“There’s this expression, “zed omega.” It means “so over.” When you go zed omega, you are done.”
–Ed Zed Omega RevealedÂ
When it comes to public or private education, everyone has an experience, everyone has a story, and everyone has an opinion. The internet is rife with pointed discussions about the problems in education, and full of suggestions on how to solve them. While education issues vary broadly from state to state and nation to nation, they share at least one commonality: solutions tend to be easy to propose but difficult to implement. Education reform is an ongoing conversation amongst government officials, educators, and the public, and conversations between these groups are often politically charged and riddled with miscommunication and misunderstandings.

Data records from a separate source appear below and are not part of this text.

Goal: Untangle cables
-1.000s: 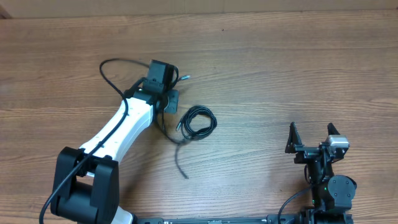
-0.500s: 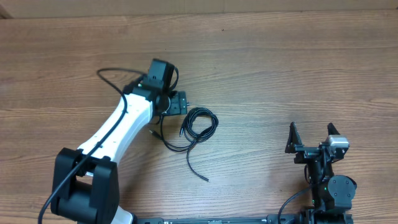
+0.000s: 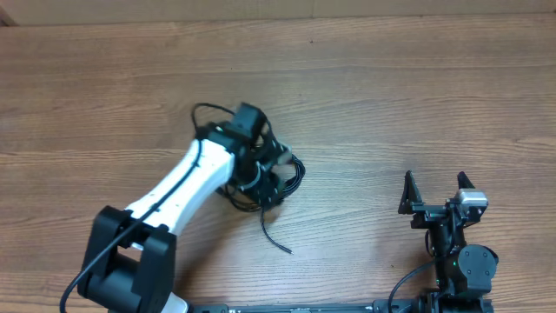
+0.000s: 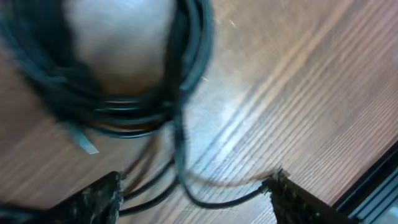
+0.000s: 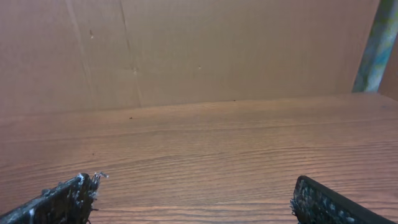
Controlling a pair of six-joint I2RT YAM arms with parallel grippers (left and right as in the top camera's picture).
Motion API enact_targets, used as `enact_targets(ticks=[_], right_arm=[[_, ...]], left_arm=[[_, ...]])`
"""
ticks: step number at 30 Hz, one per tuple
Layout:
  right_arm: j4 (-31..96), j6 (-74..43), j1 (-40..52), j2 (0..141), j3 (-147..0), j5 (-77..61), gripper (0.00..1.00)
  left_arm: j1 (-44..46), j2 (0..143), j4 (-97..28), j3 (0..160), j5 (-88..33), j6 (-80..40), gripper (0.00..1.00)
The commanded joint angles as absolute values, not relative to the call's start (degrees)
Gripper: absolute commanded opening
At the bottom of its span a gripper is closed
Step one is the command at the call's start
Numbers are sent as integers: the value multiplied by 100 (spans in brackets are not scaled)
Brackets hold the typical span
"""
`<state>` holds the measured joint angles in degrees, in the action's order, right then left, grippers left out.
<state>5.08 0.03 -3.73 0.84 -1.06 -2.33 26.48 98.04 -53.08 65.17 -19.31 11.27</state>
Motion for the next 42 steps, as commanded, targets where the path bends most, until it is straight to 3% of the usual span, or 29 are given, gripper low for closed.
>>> enact_targets(ticks=[1,13,17,19,32,42], right_arm=[[469,30,-388,16,-45,-202,100],[469,30,-388,16,-45,-202,100],[469,30,-388,16,-45,-202,100],[469,30,-388,16,-45,-202,100],[469,30,-388,16,-45,-202,100],[469,32,-388,16,-45,-198,100]], left_arm=[[2950,9837,-5089,6254,-1470,1356,73],[3120,9839,-4134,5457,-395,294,53],[3120,9839,-4141,5406,-639,296,26],[3120,9835,-4152,5428,-843,301,4],[3105,9369,-5986,7485,-1420,1389,4],[3105,9083,-6311,8208,-1957,1417,4]])
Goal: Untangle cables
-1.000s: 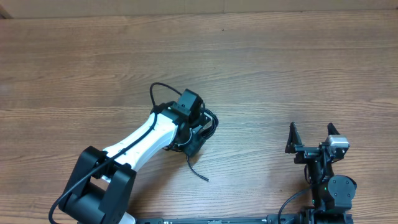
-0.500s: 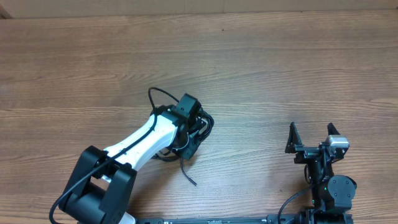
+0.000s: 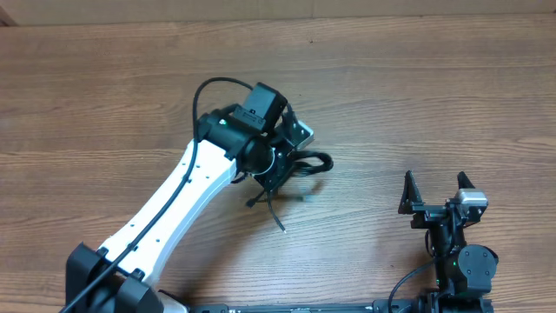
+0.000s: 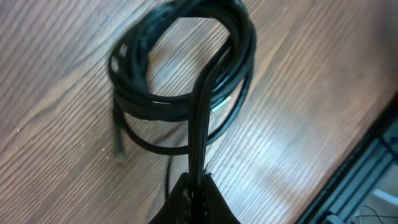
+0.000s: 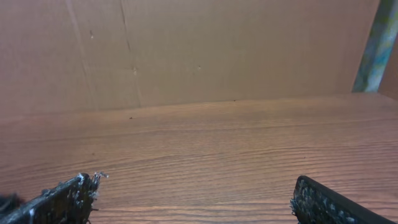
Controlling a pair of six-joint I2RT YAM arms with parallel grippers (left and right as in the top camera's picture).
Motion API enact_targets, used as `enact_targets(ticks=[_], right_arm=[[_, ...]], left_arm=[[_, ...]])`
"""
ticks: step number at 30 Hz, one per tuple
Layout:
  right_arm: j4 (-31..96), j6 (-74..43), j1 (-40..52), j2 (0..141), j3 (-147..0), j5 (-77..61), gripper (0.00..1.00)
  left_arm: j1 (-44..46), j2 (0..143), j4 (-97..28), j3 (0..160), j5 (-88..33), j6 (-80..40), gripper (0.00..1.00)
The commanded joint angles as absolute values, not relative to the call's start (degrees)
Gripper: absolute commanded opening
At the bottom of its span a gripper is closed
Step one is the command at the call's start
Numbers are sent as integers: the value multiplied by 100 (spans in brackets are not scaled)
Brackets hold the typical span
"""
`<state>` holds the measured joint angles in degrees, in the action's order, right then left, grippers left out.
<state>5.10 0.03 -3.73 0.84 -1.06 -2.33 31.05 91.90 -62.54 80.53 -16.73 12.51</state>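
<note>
A black coil of cables (image 4: 180, 68) lies on the wooden table. One strand runs from it straight down into my left gripper (image 4: 197, 185), which is shut on that strand. From overhead, the left gripper (image 3: 276, 168) is at the table's middle, with the coil (image 3: 310, 163) sticking out to its right. A loose cable end (image 3: 276, 217) trails toward the front, and a plug end (image 4: 118, 149) lies left of the coil. My right gripper (image 3: 434, 193) rests at the front right. Its fingers (image 5: 62, 199) stand wide apart and open, holding nothing.
The table's front edge and a dark rail (image 4: 373, 168) lie close beyond the coil in the left wrist view. A cardboard wall (image 5: 217, 50) backs the table. The left arm's own black cable (image 3: 208, 87) loops above its wrist.
My left gripper was open over the coil and is now shut on one of its strands. The gripper and coil now sit a little farther right and back. The right arm has not moved.
At first my left gripper was shut on a strand beside the coil. Then it stood open to the left of the coil, with plug ends lying loose. Later it was open right over the coil, and now it grips a strand. The right gripper has stayed open throughout.
</note>
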Motion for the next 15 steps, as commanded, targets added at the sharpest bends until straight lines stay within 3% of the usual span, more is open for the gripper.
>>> enact_targets(ticks=[1,6,12,15], right_arm=[[471,30,-388,16,-45,-172,100],[412,-790,-381,19,-45,-794,100],[290,-4493,-381,19,-45,-2646,100],[285,-5395,-381,19,-45,-3647,100]], left_arm=[[3105,9083,-6346,8208,-1957,1417,4],[3087,9083,-6377,8217,-2425,1420,4],[2768,9083,-6171,8226,-3347,1330,4],[2447,9083,-6171,8226,-4018,1181,4]])
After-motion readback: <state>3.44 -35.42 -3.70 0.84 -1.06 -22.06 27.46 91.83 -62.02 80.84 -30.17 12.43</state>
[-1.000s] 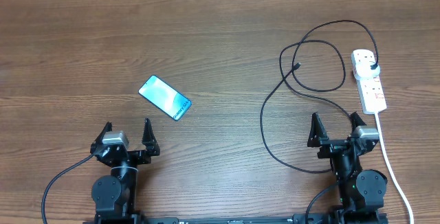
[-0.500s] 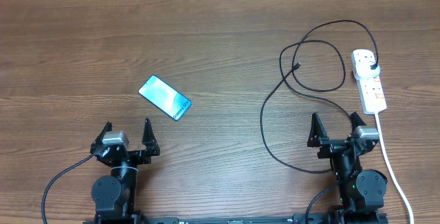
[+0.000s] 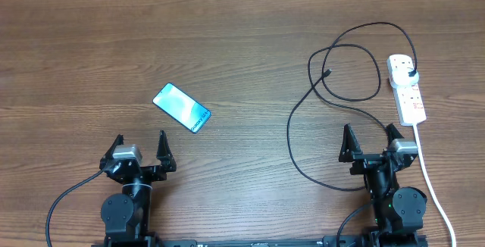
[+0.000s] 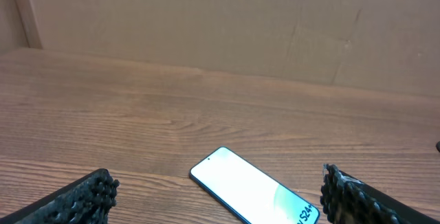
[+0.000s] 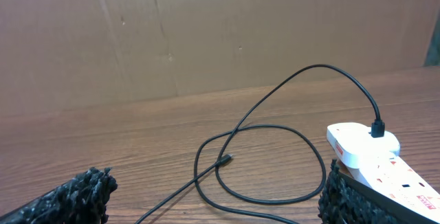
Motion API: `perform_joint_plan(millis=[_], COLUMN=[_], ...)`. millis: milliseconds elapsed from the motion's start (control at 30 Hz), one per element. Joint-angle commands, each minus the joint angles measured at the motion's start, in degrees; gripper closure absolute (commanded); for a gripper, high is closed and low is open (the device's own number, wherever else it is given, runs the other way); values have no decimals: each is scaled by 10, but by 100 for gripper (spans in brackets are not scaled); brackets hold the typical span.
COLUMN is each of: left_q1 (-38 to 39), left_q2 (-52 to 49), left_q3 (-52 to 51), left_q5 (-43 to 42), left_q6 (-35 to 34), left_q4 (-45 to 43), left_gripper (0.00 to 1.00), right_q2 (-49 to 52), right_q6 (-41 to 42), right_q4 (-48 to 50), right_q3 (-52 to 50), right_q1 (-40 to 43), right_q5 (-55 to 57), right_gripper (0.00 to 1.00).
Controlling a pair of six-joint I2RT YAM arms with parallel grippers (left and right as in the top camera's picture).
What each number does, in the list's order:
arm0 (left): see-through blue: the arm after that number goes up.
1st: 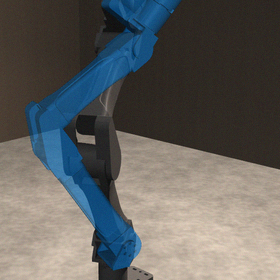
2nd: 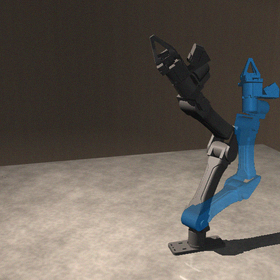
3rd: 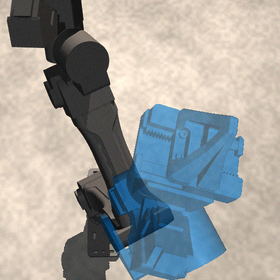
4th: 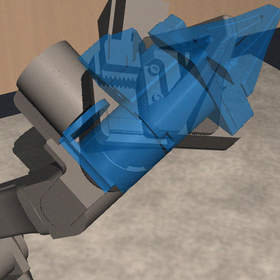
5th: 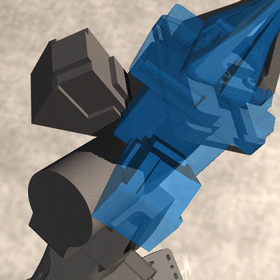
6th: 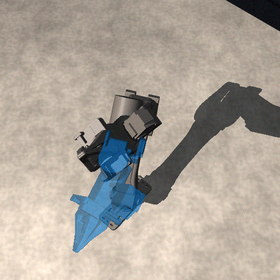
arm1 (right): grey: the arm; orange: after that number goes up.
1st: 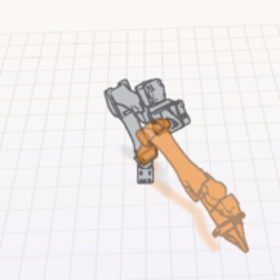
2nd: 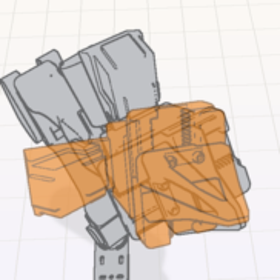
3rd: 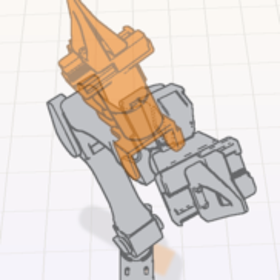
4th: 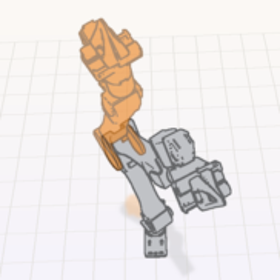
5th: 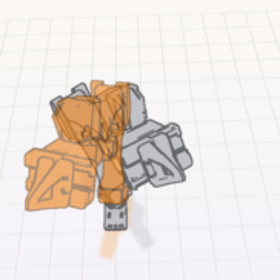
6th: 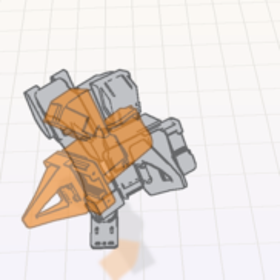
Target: Plug charger to phone and switch on socket
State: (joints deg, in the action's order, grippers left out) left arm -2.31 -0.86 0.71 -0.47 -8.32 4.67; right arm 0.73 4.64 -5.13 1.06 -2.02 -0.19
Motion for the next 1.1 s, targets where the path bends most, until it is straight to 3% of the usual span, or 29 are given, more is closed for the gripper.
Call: perform_joint_plan(millis=[0, 633, 800, 1067], left_q1=[-4, -3, -3, -3], left_q2=[6, 6, 6, 4], left_q3=[-4, -4, -1, 17], left_q5=[-4, -7, -82, -80], left_q6=[15, 15, 30, 29], left_q4=[-2, -3, -28, -14], left_gripper=[0, 1, 0, 0], right_q2=[-6, -6, -6, -6], right_q6=[-2, -2, -2, -2], right_q4=[3, 3, 3, 3], right_q3=[-6, -6, -6, -6], right_q1=[-5, -5, -5, -5], right_q5=[-3, -3, -3, -3], right_gripper=[0, 0, 0, 0])
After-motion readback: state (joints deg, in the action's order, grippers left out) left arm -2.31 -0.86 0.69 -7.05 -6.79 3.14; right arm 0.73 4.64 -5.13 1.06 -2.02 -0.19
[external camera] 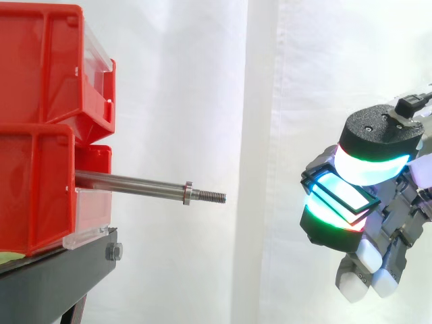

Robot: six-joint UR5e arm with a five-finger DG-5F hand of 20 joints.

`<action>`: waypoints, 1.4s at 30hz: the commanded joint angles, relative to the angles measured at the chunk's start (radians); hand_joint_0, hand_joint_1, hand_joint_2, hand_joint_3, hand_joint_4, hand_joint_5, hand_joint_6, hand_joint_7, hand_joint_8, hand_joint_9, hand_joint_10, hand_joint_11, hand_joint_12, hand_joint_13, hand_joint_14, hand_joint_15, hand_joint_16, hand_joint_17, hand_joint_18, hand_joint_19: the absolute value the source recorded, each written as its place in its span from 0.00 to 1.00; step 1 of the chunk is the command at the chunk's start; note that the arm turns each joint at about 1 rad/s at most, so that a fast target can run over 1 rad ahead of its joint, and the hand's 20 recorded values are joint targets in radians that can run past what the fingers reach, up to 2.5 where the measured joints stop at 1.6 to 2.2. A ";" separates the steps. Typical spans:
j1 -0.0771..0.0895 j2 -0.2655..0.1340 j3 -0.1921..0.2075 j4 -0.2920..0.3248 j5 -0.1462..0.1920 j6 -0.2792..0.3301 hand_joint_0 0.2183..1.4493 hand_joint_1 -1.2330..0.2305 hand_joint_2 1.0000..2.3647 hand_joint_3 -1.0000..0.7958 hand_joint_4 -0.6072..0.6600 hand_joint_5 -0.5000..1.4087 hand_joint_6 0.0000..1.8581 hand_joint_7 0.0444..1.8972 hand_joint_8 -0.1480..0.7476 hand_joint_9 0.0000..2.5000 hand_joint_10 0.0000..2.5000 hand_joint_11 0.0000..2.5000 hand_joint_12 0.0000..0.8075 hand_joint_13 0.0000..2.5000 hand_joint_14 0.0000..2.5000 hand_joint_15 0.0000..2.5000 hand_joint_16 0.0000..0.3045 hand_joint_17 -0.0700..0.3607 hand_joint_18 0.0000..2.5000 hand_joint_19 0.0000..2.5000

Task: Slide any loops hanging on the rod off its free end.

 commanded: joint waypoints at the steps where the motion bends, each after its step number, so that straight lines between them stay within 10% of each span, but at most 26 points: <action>1: 0.000 0.001 0.000 0.000 0.000 0.000 0.33 0.33 0.00 0.32 0.53 0.20 0.50 0.48 0.47 0.34 0.01 0.27 0.45 0.26 0.01 0.13 0.16 0.42 0.27 0.14; 15: 0.002 -0.001 0.000 0.000 0.000 0.005 0.28 0.42 0.01 0.37 0.49 0.21 0.49 0.50 0.45 0.37 0.01 0.24 0.46 0.27 0.01 0.14 0.17 0.43 0.27 0.16; 22: 0.002 0.001 0.001 0.000 0.000 0.010 0.31 0.29 0.01 0.55 0.45 0.21 0.51 0.52 0.51 0.37 0.01 0.26 0.50 0.28 0.01 0.13 0.19 0.47 0.31 0.12; 31: 0.005 -0.001 0.001 0.000 0.000 0.022 0.29 0.41 0.00 0.30 0.51 0.22 0.48 0.55 0.42 0.40 0.01 0.24 0.44 0.27 0.01 0.13 0.16 0.42 0.28 0.15; 42: 0.009 0.001 0.003 0.000 0.000 0.023 0.32 0.26 0.01 0.56 0.42 0.21 0.50 0.53 0.49 0.39 0.01 0.25 0.50 0.29 0.01 0.13 0.19 0.47 0.33 0.12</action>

Andi McDaniel and Ken Eklund have brought something new to the conversation about education with their freshly-launched project, Ed Zed Omega. The project focuses on a set of voices that often gets lost in the cacophony that pervades the education discussion: the voices of those most directly affected by our education systems, the people currently subject to the state of “being educated.” Ed Zed Omega features the stories of six fictional teens who have decided that they are done with education, and that they’re not going back. Their guidance counselor, Mary Johnson, has convinced them to use the time they would have spent in school to complete one more assignment, exploring solutions to the problems they perceive in education. Ed Zed Omega launched on August 15, 2012 and will run through November 15, 2012 to follow their journey.